# TO DO
Word for word, transcribe the lines below and drop the pictures.

# INFORMATION SUPPLIED
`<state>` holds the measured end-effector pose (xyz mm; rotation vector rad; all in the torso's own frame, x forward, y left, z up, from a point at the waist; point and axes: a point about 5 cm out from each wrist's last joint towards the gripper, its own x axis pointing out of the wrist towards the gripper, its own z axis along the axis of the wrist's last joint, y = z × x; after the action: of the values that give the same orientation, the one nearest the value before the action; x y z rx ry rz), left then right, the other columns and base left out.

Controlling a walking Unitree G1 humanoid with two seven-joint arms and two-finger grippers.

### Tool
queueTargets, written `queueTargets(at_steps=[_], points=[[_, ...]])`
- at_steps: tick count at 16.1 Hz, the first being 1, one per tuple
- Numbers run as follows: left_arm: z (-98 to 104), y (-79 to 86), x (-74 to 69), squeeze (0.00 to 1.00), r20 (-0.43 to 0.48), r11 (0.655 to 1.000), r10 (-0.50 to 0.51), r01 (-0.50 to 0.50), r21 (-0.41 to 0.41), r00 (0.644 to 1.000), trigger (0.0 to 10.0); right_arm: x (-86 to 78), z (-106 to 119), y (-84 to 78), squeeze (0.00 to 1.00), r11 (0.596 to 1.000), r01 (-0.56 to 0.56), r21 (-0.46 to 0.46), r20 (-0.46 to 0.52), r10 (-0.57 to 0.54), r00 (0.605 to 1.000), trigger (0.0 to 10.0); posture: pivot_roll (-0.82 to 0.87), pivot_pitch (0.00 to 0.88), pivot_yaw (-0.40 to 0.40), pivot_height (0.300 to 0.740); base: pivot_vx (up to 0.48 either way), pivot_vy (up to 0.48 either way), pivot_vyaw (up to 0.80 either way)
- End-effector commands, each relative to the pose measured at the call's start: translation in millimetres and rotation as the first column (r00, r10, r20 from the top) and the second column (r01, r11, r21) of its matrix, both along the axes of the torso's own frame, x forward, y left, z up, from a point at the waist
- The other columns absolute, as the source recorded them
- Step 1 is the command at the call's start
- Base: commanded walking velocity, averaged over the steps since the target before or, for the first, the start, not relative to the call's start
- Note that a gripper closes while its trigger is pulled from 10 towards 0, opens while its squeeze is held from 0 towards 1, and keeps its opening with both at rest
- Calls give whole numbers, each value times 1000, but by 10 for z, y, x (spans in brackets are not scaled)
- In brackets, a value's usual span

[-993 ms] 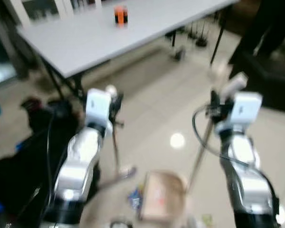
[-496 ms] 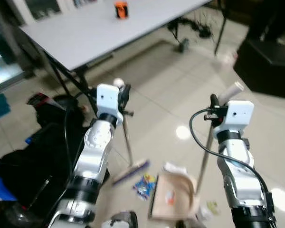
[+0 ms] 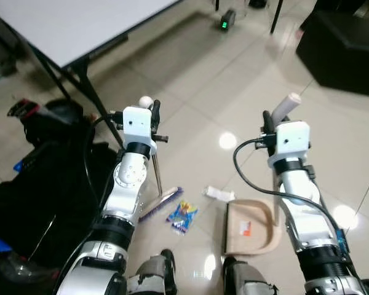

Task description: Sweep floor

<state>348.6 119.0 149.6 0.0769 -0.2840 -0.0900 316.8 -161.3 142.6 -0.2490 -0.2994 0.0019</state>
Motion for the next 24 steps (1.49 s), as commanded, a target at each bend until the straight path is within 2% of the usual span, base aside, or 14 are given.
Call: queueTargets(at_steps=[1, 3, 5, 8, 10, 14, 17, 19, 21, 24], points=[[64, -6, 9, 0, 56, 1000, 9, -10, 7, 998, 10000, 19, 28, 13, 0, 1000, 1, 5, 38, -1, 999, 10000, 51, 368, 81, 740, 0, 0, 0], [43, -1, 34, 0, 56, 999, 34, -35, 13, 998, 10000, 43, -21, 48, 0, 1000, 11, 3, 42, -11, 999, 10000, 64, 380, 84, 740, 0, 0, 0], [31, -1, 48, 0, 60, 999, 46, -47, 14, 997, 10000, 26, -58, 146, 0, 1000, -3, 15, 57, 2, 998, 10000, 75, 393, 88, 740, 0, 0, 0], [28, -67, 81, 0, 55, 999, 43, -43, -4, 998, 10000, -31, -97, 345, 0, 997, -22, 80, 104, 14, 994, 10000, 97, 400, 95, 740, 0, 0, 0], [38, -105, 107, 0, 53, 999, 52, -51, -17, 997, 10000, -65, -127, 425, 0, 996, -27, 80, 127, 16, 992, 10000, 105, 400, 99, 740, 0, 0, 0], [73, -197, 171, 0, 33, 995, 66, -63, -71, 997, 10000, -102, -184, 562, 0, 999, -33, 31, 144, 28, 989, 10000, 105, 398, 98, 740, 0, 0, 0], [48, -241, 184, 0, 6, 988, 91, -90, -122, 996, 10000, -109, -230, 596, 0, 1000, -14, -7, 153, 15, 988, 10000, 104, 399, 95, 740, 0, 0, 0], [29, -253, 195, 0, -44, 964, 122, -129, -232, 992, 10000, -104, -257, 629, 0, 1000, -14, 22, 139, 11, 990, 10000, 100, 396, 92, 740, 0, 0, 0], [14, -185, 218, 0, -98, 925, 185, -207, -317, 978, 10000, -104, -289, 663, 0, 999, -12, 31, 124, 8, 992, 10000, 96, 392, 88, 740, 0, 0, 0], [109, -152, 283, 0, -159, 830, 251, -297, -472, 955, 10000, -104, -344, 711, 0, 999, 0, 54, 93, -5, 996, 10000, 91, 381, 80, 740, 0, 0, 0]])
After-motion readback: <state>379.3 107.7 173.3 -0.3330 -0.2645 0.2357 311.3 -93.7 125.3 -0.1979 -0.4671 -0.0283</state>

# ANSWER TO THE PROBLEM
`<state>` holds the measured end-effector pose (xyz mm; rotation vector rad; all in the torso's own frame, x forward, y left, z up, from a point at the waist; point and axes: a point about 5 cm out from each wrist's last joint towards the gripper, its own x axis pointing out of the wrist towards the gripper, its own z axis along the axis of the wrist's last joint, y = z × x; after the action: of the values that give the same orientation, the one nearest the value before the action; x y z rx ry rz), left then right, the other columns and base left out.

Controlling a walking Unitree G1 humanoid with two seven-joint arms and two-finger grippers.

### Tool
queueTargets, written `queueTargets(at_steps=[_], points=[[_, ...]])`
- at_steps: tick count at 16.1 Hz, the first being 1, one per tuple
- Numbers run as follows: left_arm: z (-98 to 104), y (-79 to 86), x (-74 to 69), squeeze (0.00 to 1.00), r20 (-0.43 to 0.48), r11 (0.655 to 1.000), r10 (-0.50 to 0.51), r01 (-0.50 to 0.50), r21 (-0.41 to 0.41), r00 (0.644 to 1.000), trigger (0.0 to 10.0); right_arm: x (-86 to 78), z (-106 to 119), y (-84 to 78), squeeze (0.00 to 1.00), r11 (0.596 to 1.000), r01 (-0.56 to 0.56), r21 (-0.46 to 0.46), r20 (-0.46 to 0.52), r10 (-0.57 to 0.54), r00 (0.605 to 1.000), trigger (0.0 to 10.0); posture: pivot_roll (-0.82 to 0.87), pivot_pitch (0.00 to 0.88), pivot_yaw (-0.40 to 0.40), pivot_height (0.300 to 0.740); base: pivot_vx (up to 0.48 either way), pivot_vy (up to 0.48 either way), pivot_vyaw (up to 0.80 either way)
- End-effector commands, each relative to the pose measured at the call's start: translation in millimetres and rotation as the first column (r00, r10, r20 from the top) and the second column (r01, r11, r21) of its matrix, both along the axes of the torso's own frame, x forward, y left, z up, from a point at the waist
- The other columns absolute, as the source recorded them
- Step 1 is the command at the call's start
- Base: commanded walking velocity, averaged over the steps since the target before or, for the first, the start, not relative to the call's start
- Note that a gripper closes while its trigger is pulled from 10 towards 0, opens while its squeeze is held from 0 towards 1, and keeps its opening with both at rest
- Calls give whole numbers, each value times 1000, but by 10 for z, y, x (spans in brackets are not scaled)
- In brackets, a value's usual span

[-993 ms] 
[-496 ms] 
[+0 ms] 

Task description: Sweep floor

<state>348.6 119.0 149.6 0.0769 -0.2840 -0.0900 316.8 -161.3 142.6 -0.2490 -0.2994 0.0019</state>
Motion for the next 24 steps (1.49 s), as commanded, a target at each bend until the straight path is within 2% of the usual span, base aside, or 14 are given.
Call: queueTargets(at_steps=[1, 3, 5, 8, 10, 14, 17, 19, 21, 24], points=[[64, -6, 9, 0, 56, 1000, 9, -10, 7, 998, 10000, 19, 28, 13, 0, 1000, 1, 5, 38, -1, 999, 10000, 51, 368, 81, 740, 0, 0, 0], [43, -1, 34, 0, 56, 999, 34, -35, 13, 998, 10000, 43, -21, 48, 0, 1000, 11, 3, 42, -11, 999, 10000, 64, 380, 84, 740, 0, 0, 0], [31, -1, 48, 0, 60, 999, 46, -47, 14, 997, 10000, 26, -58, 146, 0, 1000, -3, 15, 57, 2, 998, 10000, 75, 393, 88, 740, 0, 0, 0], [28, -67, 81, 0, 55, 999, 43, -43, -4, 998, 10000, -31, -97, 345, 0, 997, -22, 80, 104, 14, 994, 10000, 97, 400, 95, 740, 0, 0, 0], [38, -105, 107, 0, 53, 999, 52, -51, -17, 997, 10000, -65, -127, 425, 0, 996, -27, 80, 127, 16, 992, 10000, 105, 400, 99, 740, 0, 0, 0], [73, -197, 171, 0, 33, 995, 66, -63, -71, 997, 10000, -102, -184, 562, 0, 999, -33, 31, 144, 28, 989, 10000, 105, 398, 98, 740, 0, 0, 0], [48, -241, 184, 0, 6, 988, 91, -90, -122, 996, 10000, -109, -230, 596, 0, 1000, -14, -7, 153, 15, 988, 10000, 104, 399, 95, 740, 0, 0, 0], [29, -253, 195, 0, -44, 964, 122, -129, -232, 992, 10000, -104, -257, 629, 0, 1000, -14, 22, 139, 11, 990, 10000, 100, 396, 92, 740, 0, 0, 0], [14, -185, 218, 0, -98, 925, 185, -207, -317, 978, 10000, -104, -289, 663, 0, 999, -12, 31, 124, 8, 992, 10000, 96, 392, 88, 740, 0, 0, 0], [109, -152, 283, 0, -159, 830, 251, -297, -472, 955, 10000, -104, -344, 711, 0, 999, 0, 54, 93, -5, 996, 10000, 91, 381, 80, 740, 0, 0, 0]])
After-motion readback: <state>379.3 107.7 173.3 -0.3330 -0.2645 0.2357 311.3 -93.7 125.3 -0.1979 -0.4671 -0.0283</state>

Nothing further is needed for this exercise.